Frau Kerth guckt kurz Richtung Himmel und schlägt sie Hände leicht auf ihre Oberschenkel, als sie zur Antwort ansetzt. Nun habe ich das erste Mal in unserem Gespräch doch den Eindruck, dass sie etwas ratlos ist. „Ganz ehrlich, ich weiß es nicht“ sagt sie. Sie wisse einfach nicht, was Menschen dazu bewege, etwas zu tun oder zu lassen. Keine Ahnung habe sie, warum jemand auf die Idee kommt, aus einem Auto Müll in den Wald zu schmeißen. Was nun folgt, lässt mich doch sehr überrascht, zumindest im Geiste, die Augenbrauen hochziehen. Mit vielem hätte ich gerechnet, allem voran mit einem von Resignation geprägten Gesicht. Stattdessen lacht Melanie Kerth einfach und ich kann keinen Anflug von Zynismus oder Ironie erkennen. Unglücklich sei sie deswegen aber nicht. Einfach nur froh, dass sie viele Menschen kenne, die die das Eine lassen und das Andere tun würden.

 

Der nächste World Clean Up Day ist am 18.09.21

Melanie Kerth wird auch dann wieder, mit hoffentlich zahlreichen MitstreiterInnen, den Bürgerpark von Müll säubern.
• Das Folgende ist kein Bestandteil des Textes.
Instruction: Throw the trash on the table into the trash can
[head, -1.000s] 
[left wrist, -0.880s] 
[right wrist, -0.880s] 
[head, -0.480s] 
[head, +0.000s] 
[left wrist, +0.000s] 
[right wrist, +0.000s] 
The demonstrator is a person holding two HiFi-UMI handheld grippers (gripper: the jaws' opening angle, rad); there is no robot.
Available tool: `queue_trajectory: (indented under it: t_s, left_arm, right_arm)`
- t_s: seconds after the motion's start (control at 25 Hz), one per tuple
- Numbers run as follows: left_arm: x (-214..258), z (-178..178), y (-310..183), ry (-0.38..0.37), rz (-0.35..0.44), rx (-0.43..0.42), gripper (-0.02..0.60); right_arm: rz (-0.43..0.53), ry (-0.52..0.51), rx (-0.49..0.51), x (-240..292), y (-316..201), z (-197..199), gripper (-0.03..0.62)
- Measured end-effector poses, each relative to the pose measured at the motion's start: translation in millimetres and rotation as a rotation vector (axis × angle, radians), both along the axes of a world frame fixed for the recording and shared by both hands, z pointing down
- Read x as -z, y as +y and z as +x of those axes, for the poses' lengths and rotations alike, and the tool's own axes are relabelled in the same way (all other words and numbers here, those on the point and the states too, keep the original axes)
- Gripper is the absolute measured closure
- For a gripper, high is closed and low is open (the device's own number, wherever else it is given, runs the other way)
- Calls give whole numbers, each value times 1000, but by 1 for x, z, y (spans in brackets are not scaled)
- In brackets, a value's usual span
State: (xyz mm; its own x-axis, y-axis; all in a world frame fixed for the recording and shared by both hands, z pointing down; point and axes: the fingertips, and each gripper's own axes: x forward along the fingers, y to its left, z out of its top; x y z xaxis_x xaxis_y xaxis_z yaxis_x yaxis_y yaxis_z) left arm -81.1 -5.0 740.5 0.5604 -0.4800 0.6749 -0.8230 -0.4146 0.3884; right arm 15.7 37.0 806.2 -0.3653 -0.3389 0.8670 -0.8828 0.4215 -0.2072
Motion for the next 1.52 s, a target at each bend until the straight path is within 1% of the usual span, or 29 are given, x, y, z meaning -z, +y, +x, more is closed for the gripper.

Zwar nicht mit einer Erklärung dafür, warum Menschen ihn dort hingeworfen haben aber auf jeden Fall ein bisschen glücklicher für jeden, der hilft ihn aufzusammeln.

 

 

Darmstadt im Herzen unterstütz die Clean-Up Inititiave

Das Engagement von Melanie Kerth hat auch uns von Darmstadt im Herzen begeistert und wir freuen uns, danke einer Spende der HEAG, die Gruppe mit einem Anhänger für den Transport der Sammel-Utensilien und des Mülls unterstützen zu können.